What to work on
Return, character for character, the lines from the one bearing "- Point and" through the end of the material. Omit everything before that line.

Input data
+++
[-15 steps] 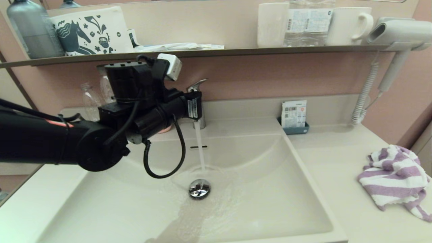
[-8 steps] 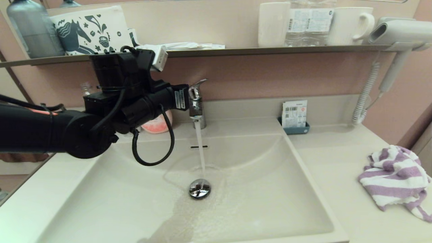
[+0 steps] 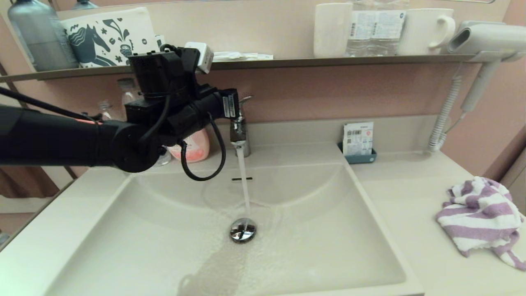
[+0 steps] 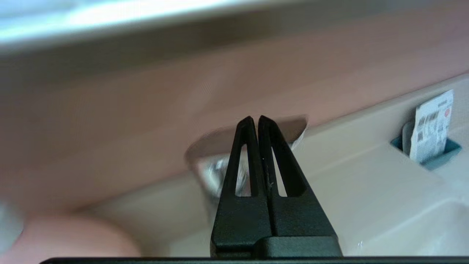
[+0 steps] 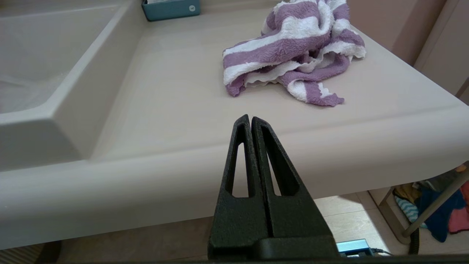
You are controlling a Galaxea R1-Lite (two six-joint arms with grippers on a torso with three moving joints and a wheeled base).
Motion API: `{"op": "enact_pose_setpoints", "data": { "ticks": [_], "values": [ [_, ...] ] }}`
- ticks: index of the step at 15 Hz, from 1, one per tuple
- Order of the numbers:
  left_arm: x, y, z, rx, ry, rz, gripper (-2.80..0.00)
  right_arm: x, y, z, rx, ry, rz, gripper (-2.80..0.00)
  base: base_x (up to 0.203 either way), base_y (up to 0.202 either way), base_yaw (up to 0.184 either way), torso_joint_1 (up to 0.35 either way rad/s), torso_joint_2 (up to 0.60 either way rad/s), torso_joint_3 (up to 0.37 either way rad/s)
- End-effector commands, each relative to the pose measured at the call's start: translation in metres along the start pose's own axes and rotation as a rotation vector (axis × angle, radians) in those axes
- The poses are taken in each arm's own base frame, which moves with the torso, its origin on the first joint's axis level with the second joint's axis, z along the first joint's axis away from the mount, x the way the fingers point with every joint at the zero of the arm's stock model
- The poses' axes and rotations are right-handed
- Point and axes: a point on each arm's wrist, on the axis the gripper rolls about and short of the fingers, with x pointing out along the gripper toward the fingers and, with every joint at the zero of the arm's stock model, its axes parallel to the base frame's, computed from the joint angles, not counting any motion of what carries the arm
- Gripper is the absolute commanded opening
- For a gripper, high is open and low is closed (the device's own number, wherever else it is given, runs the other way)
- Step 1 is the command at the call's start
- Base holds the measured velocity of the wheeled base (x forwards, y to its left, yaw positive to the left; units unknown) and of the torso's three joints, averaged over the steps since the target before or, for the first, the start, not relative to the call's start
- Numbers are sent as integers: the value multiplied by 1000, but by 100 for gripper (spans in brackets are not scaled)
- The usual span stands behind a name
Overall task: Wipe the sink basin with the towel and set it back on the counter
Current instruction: Turn off the faucet
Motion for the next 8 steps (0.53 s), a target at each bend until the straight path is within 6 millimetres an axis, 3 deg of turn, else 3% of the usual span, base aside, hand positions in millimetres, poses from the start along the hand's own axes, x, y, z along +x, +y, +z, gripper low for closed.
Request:
{"op": "enact_pose_setpoints", "data": {
  "ticks": [1, 4, 8],
  "values": [
    [16, -1, -6, 9, 2, 1, -280, 0, 0, 0, 1, -1, -1, -280, 0, 0, 0, 0, 0, 0],
    [24, -1, 6, 11, -1, -16, -280, 0, 0, 0, 1, -1, -1, -280, 0, 0, 0, 0, 0, 0],
    [28, -4, -3, 11, 31, -31, -280, 0, 0, 0, 1, -1, -1, -280, 0, 0, 0, 0, 0, 0]
  ]
}}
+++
Exercise output
- Point and axes: a point on each arm's wrist, on the axis the gripper rolls about and short of the fingers, with x pointing out along the gripper toward the fingers and, with every joint at the zero of the arm's stock model, its axes parallel to the base frame's, computed from the joint angles, not counting any motion of what carries the arm
- Gripper is the absolute commanded opening
- For a gripper, high is open and low is closed (the device's own number, wherever else it is given, runs the other way)
- Step 1 is the command at the call's start
- Base holds the measured velocity of the wheeled base (x forwards, y to its left, yaw positive to the left; units unknown) and of the torso's three joints, averaged over the steps since the target before or, for the first, the start, not relative to the call's start
- Numbers are sent as integers: the value multiplied by 1000, but by 100 for gripper (spans in brackets are not scaled)
- The usual span stands behind a name
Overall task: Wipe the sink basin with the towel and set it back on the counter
Current instruction: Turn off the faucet
Motion for the next 8 steps (0.53 s), a target at each bend until the straight path is within 6 millimetres an axis, 3 deg of turn, else 3% of the usual span, base aside, hand positions in millimetres, poses from the start along the hand's own axes, x, y, z along +x, +y, +z, gripper low for closed.
Request:
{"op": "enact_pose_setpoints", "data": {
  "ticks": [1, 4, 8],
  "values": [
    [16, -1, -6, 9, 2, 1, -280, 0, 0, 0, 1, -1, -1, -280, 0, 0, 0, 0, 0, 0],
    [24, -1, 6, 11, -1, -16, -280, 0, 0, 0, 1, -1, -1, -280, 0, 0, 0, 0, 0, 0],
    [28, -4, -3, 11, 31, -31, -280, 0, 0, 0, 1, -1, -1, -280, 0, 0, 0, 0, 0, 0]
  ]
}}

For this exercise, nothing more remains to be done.